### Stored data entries
=-=-=-=-=

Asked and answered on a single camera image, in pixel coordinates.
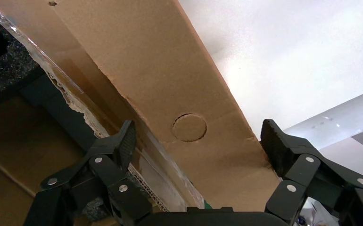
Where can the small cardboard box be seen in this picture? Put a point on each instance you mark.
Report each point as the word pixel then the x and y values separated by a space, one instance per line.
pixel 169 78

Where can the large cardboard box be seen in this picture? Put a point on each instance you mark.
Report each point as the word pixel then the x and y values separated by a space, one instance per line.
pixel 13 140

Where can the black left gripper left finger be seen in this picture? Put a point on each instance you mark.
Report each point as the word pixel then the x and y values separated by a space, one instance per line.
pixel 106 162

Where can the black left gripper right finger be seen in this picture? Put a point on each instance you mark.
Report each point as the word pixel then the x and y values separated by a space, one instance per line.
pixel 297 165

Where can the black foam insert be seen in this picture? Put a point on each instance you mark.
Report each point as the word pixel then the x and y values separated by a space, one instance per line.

=-=-=-=-=

### Work instruction
Print exactly the stretch of lines beginning with the one that holds "Where can the black foam" and ending at the last line above.

### Response to the task
Where can the black foam insert be seen in this picture? Put a point on each instance you mark.
Report each point as the word pixel then the x and y values separated by a space, one instance per line.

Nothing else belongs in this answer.